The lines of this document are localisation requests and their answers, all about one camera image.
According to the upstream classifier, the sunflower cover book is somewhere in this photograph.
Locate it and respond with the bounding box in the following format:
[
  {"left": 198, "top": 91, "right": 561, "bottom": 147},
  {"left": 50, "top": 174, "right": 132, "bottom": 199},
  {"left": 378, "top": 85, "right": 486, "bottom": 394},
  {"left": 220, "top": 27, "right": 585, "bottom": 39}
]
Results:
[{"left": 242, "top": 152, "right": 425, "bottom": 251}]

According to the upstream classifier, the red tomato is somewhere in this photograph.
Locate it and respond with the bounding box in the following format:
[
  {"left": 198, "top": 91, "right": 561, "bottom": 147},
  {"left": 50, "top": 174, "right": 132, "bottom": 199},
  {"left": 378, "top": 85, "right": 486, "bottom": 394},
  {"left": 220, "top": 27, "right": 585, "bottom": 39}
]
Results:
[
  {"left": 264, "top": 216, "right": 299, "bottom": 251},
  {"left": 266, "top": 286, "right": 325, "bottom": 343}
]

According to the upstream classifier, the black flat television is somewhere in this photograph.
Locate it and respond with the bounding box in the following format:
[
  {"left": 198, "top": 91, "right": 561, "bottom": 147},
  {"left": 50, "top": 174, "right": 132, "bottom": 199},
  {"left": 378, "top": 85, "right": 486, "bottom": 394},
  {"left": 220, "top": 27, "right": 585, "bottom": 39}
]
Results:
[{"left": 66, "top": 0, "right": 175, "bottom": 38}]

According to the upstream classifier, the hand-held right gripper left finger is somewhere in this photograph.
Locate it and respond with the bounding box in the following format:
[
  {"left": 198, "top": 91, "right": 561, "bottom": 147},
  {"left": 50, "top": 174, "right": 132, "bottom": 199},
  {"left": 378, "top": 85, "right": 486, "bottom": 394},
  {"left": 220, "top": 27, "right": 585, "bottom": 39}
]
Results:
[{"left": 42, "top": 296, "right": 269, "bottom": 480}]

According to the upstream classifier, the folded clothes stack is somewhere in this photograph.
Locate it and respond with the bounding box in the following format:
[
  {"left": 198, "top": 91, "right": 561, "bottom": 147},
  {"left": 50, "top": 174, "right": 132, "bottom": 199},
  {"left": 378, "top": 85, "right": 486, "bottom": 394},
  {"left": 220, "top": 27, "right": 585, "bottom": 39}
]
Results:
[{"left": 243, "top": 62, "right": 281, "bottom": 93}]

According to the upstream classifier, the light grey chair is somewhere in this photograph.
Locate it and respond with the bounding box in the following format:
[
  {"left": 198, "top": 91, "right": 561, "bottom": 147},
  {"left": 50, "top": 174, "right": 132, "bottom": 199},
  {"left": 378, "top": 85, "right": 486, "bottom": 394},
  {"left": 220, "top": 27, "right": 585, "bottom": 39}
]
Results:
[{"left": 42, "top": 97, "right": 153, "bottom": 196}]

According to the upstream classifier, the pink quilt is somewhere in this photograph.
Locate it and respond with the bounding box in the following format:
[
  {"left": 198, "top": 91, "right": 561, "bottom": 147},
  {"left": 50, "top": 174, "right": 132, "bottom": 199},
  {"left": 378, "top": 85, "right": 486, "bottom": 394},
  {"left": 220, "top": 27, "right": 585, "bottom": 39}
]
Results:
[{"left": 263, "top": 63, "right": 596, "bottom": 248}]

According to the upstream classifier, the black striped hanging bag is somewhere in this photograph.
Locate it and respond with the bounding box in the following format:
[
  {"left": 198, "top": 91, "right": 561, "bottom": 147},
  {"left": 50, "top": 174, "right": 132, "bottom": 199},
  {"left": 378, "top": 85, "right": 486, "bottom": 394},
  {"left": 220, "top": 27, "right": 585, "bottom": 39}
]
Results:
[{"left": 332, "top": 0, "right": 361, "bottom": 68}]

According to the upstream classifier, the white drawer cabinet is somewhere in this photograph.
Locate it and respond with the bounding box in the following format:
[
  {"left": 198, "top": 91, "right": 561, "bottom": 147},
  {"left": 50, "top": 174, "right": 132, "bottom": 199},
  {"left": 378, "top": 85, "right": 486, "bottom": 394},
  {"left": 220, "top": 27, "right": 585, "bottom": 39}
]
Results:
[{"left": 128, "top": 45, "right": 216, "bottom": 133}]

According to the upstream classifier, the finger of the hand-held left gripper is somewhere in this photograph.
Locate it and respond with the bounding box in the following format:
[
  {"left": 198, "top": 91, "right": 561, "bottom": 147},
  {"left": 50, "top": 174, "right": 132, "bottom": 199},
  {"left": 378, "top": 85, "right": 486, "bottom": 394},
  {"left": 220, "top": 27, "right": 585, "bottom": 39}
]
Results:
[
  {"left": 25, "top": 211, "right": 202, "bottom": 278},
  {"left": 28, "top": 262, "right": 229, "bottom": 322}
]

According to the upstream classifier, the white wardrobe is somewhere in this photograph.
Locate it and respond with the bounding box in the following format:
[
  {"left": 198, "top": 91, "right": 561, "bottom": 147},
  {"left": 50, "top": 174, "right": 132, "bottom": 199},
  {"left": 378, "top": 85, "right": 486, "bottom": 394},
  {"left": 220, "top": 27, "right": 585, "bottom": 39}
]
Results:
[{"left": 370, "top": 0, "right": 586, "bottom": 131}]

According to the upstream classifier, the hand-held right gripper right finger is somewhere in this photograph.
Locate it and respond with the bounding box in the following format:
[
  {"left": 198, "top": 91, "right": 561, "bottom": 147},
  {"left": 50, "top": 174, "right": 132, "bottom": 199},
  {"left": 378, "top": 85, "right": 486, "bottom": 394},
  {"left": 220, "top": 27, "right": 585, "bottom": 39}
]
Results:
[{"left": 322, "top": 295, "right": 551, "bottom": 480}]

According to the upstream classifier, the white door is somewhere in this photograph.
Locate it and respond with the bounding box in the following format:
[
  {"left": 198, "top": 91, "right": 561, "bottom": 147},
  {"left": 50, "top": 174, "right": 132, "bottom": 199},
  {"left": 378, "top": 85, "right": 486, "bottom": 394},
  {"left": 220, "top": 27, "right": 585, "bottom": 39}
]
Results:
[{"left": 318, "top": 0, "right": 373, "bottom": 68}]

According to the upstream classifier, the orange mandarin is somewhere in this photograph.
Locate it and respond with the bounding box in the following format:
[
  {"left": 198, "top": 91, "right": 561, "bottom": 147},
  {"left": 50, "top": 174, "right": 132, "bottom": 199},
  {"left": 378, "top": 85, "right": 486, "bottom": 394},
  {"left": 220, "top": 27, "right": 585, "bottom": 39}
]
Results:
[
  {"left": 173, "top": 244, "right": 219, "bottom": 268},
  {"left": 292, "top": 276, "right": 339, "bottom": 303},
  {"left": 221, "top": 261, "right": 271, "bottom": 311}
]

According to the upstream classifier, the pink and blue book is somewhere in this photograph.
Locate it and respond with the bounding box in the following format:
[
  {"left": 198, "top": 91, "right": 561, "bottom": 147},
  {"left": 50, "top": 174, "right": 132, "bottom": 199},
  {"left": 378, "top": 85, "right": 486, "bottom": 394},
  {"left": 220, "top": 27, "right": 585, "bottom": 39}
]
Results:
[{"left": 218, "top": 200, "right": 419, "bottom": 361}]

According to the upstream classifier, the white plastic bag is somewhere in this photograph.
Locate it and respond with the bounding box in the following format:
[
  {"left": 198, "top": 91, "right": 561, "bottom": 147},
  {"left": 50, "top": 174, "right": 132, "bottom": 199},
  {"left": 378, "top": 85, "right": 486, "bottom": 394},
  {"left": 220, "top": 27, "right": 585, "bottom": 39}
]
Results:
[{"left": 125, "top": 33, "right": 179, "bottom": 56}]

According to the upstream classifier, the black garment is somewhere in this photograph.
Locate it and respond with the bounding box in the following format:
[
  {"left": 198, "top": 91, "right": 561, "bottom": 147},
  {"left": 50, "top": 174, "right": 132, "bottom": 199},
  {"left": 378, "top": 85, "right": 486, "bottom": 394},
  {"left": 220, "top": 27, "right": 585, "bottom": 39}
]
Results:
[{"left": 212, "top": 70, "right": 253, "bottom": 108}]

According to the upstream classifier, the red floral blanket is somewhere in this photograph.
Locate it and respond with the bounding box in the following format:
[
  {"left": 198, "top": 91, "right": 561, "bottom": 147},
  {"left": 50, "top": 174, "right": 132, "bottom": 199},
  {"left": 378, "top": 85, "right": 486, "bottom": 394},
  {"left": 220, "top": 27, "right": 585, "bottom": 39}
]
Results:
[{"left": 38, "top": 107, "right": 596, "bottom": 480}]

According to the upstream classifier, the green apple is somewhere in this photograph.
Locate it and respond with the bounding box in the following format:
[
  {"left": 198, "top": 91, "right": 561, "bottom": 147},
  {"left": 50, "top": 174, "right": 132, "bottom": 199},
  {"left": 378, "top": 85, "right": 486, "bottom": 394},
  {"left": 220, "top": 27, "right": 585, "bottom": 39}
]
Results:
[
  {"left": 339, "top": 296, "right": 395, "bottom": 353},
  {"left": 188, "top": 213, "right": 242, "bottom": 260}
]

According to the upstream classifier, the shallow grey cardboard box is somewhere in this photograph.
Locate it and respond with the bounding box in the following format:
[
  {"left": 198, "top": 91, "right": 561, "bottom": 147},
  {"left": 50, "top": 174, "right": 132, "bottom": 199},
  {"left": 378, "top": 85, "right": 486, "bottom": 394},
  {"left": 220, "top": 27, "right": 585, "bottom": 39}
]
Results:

## WHAT TO PRODUCE
Everything in the material above from the line that has "According to the upstream classifier, the finger" through the line that has "According to the upstream classifier, the white door" must be duplicated exactly, with no other lines given.

## ANSWER BELOW
According to the upstream classifier, the finger of the hand-held left gripper is somewhere in this photograph.
Locate it and respond with the bounding box in the following format:
[
  {"left": 198, "top": 91, "right": 561, "bottom": 147},
  {"left": 50, "top": 174, "right": 132, "bottom": 199},
  {"left": 378, "top": 85, "right": 486, "bottom": 394},
  {"left": 220, "top": 27, "right": 585, "bottom": 39}
]
Results:
[
  {"left": 25, "top": 211, "right": 202, "bottom": 278},
  {"left": 28, "top": 262, "right": 229, "bottom": 322}
]

According to the upstream classifier, the white wardrobe is somewhere in this photograph.
Locate it and respond with the bounding box in the following format:
[
  {"left": 198, "top": 91, "right": 561, "bottom": 147},
  {"left": 50, "top": 174, "right": 132, "bottom": 199},
  {"left": 378, "top": 85, "right": 486, "bottom": 394},
  {"left": 220, "top": 27, "right": 585, "bottom": 39}
]
Results:
[{"left": 370, "top": 0, "right": 586, "bottom": 131}]

According to the upstream classifier, the hand-held right gripper right finger is somewhere in this photograph.
Locate it and respond with the bounding box in the following format:
[
  {"left": 198, "top": 91, "right": 561, "bottom": 147},
  {"left": 50, "top": 174, "right": 132, "bottom": 199},
  {"left": 378, "top": 85, "right": 486, "bottom": 394},
  {"left": 220, "top": 27, "right": 585, "bottom": 39}
]
Results:
[{"left": 322, "top": 295, "right": 551, "bottom": 480}]

According to the upstream classifier, the white door is somewhere in this photograph.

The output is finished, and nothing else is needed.